[Input records — start]

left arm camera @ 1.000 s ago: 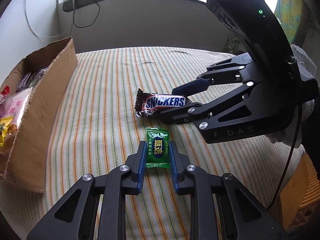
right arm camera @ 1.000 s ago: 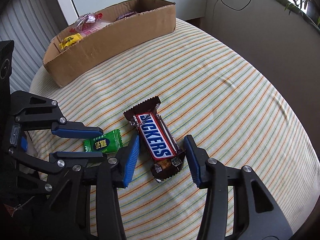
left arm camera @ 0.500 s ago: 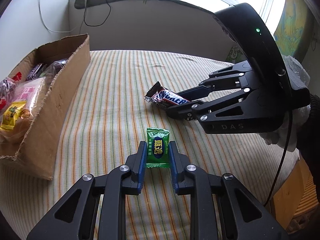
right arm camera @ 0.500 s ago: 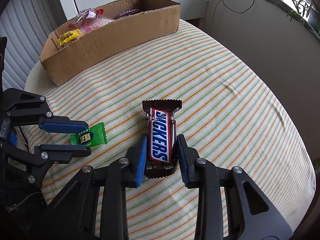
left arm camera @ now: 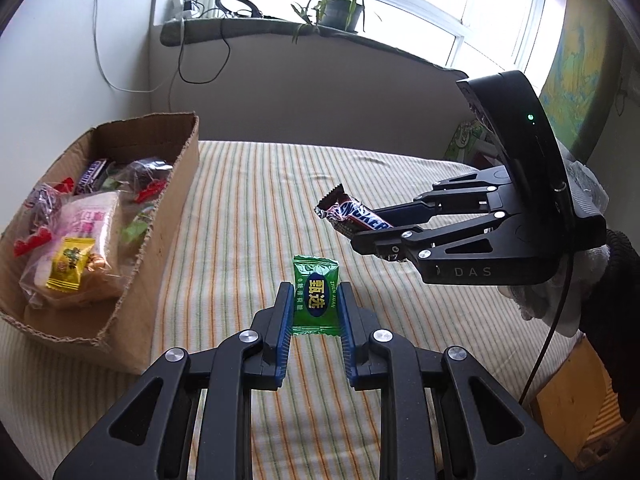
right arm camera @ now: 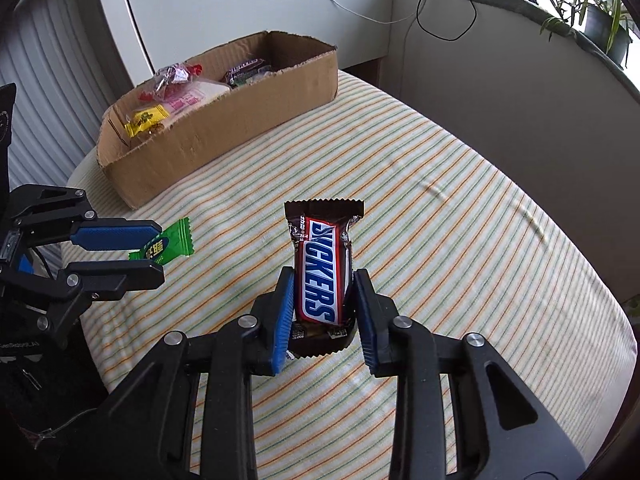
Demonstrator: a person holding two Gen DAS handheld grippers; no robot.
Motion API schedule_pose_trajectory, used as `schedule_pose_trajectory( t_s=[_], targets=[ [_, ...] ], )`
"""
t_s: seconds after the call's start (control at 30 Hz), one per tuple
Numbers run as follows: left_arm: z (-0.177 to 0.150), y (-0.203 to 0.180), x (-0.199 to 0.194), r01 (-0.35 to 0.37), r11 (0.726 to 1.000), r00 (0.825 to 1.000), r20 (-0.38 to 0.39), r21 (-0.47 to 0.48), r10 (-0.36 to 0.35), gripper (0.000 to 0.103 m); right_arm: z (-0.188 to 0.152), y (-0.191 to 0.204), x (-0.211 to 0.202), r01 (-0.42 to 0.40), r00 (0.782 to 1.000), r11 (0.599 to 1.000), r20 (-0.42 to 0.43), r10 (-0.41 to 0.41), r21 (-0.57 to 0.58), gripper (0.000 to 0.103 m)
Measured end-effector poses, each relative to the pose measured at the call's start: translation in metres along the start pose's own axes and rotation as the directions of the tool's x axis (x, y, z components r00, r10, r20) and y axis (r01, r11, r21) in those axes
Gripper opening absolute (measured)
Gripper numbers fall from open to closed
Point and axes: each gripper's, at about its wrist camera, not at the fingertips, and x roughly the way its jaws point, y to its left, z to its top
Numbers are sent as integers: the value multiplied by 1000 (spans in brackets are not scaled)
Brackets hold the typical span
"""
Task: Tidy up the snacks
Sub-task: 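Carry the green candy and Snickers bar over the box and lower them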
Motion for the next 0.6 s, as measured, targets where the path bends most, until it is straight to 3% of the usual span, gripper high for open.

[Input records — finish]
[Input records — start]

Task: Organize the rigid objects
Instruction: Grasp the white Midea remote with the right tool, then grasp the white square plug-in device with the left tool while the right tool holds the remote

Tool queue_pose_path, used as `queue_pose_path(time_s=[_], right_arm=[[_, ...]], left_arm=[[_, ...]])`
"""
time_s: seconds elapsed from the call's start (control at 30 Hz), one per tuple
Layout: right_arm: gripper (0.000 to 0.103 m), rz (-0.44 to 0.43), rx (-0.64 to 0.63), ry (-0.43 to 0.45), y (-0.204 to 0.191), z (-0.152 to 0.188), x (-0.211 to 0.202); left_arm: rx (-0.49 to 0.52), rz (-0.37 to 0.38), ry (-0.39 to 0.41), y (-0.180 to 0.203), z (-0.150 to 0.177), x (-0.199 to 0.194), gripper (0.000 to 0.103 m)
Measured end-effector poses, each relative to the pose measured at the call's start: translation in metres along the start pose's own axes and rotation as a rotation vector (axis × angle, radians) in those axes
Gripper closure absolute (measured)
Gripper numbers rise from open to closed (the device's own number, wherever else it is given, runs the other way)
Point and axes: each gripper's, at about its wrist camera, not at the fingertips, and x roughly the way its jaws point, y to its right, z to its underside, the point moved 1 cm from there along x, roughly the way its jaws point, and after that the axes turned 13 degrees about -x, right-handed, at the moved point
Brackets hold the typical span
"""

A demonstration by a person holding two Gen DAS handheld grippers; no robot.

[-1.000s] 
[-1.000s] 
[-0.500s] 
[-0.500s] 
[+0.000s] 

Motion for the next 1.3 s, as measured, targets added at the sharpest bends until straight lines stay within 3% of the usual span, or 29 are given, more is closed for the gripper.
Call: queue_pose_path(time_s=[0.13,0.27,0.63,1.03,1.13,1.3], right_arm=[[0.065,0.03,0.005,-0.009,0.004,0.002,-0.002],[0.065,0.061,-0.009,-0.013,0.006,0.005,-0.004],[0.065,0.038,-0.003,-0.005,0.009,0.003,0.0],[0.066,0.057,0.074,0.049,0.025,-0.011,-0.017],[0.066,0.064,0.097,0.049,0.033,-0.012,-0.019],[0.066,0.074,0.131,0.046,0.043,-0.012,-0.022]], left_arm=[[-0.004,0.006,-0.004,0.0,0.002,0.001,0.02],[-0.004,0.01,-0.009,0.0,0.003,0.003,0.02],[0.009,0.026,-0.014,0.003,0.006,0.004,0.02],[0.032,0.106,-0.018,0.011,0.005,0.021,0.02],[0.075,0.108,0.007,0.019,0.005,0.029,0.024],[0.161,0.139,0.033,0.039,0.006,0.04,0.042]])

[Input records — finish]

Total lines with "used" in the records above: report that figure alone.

Answer below ▸
2